If Canada is any indication, the expiration of Novartis Pharmaceuticals' patent on Gleevac, called imatinib, could result in a nearly 90 percent drop in price when generic forms of the drug hit the market.
Gleevac, a tyrosine kinase inhibitor, is credited with making chronic myeloid leukemia treatable, however survival is limited to five years without relapse. During that time, patients often rotate between Gleevac and two other similar drugs, dasatinib and nilotinib, based on side effects or waning efficacy.
All three drugs have similar survival rates, but are expensive -- costing between $60,000 and $80,000 per year -- making a potential price drop a big deal for patients, doctors and insurers.

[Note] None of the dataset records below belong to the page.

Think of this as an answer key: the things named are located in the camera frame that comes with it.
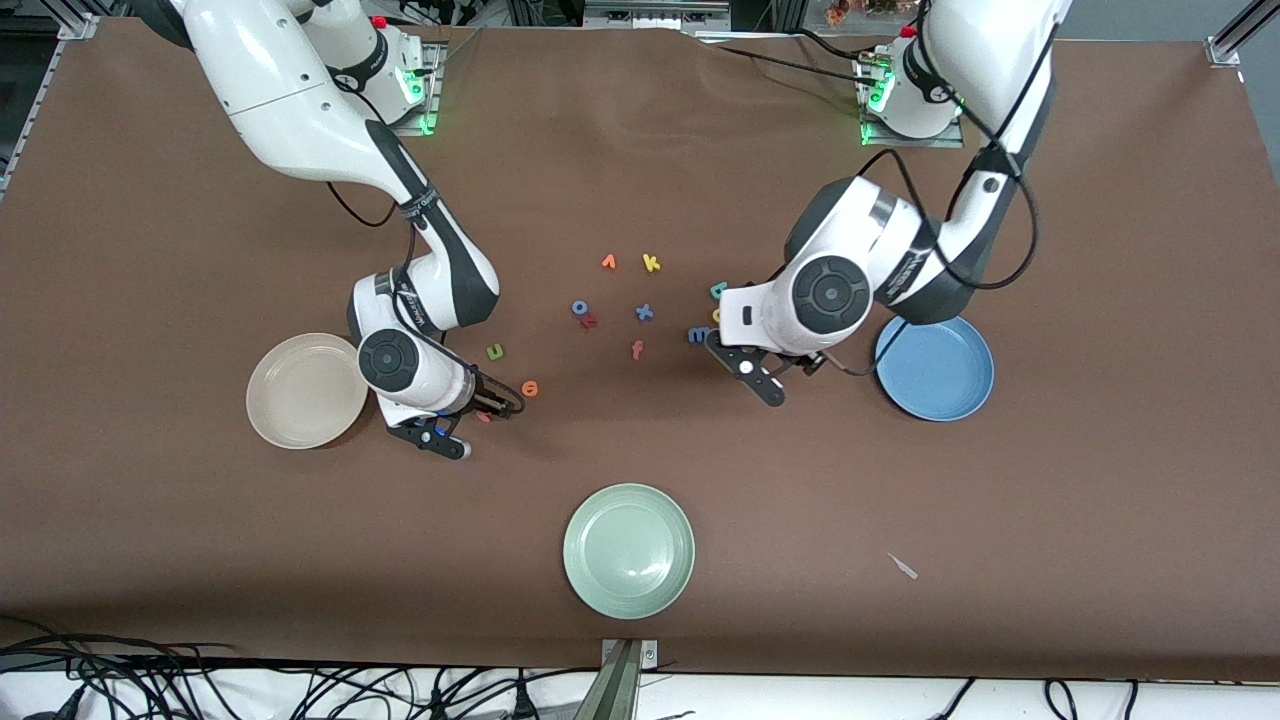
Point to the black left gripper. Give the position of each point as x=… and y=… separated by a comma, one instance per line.
x=808, y=364

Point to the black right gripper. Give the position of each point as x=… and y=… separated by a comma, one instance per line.
x=487, y=396

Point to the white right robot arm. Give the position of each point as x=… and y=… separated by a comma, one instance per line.
x=280, y=100

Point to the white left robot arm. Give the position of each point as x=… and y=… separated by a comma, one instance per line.
x=990, y=60

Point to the blue round plate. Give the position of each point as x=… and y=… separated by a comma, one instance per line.
x=945, y=375

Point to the beige round plate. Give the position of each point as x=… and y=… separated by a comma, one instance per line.
x=300, y=391

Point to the pale green round plate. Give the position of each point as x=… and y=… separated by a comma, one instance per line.
x=629, y=551

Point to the small white paper scrap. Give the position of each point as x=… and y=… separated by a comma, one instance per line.
x=903, y=567

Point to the brown table cover sheet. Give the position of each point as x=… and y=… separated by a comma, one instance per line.
x=200, y=550

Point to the small orange object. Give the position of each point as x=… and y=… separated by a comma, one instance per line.
x=838, y=12

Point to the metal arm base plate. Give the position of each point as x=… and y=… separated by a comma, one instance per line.
x=425, y=128
x=890, y=142

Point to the grey metal camera mount bracket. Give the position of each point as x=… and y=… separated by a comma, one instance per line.
x=620, y=660

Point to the grey metal frame beam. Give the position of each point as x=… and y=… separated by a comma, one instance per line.
x=650, y=15

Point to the aluminium frame profile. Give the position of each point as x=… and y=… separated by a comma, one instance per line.
x=1225, y=48
x=78, y=28

"When patent protection is lost, the prices are set closer to the true cost of the drug," Dr. William Padula, an assistant professor of health and policy management at Johns Hopkins, said in a press release. "They're making 'General Motors' profits as opposed to Pharma profits and that savings can be shared with the consumer, but only if doctors and insurers work together to make sure patients are being prescribed the more cost-effective medication."
For the study, published in the Journal of the National Cancer Institute, researchers constructed mathematical models to measure the five-year effectiveness of imatinib-first drug selection by doctors, comparing it to "physician's choice" of drug. The researchers based treatment efficacy on estimates from clinical trials of the drug.

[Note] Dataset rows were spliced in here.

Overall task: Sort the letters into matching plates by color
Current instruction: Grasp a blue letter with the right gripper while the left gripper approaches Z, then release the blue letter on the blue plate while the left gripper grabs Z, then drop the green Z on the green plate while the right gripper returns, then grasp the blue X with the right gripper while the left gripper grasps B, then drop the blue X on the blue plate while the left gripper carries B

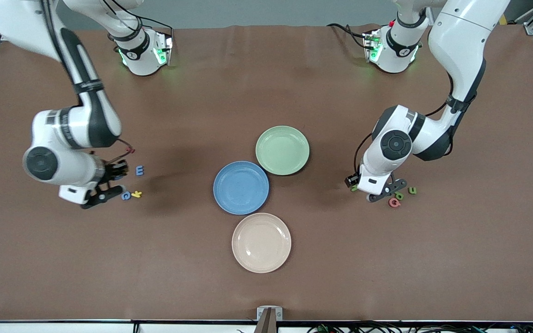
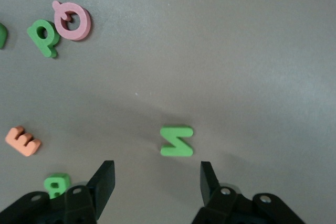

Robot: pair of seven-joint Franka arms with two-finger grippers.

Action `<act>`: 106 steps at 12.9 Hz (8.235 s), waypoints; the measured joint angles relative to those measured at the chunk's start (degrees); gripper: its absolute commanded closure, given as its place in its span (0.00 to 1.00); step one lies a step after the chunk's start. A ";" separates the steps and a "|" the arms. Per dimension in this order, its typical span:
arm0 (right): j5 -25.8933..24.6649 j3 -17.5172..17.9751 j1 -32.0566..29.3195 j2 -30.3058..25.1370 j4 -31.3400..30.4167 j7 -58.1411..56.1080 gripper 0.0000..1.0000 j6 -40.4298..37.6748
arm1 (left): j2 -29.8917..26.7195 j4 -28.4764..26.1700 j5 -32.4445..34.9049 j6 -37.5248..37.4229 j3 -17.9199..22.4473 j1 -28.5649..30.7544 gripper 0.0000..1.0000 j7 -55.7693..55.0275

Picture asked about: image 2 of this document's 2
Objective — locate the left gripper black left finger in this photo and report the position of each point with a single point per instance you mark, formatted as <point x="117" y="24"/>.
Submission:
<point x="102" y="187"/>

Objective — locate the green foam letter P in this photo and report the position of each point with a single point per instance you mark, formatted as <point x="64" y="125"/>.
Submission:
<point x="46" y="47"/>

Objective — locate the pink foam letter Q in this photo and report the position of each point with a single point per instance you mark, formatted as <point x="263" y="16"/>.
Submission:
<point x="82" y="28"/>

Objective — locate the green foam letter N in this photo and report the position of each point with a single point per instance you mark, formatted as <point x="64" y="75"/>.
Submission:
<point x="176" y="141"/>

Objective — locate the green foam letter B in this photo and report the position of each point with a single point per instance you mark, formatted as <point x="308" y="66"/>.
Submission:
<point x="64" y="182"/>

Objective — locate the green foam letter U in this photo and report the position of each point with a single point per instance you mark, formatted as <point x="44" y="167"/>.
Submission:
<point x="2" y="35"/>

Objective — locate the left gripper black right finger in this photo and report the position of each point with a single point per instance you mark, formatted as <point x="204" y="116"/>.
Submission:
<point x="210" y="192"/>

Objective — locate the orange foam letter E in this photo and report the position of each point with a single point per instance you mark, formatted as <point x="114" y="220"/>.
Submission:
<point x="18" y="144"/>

Price estimates are based an expected brand-to-generic drop in price of between 70 percent and 90 percent, including Canadian prices for imatinib that are between 18 and 26 percent of Gleevac's price.
The researchers say if a patient was started on imatinib first, instead of Gleevac, and stayed on it for five years, the patient would save about $100,000. The expected drop would mean Gleevac's $60,000 per year price would become $6,000 per year with the generic version. If an insurer had 100 patients using the drug, its savings would be just over $9 million over five years.
"There is minimal risk to starting all patients on imatinib first," Padula said. "If the patient can't tolerate the medication or it seems to be ineffective in that patient, then we can switch the patient to a more expensive drug. Insurance companies have the ability to dictate which drugs physicians prescribe first, and they regularly do. Doing so here would mean very little risk to health and a lot of cost savings."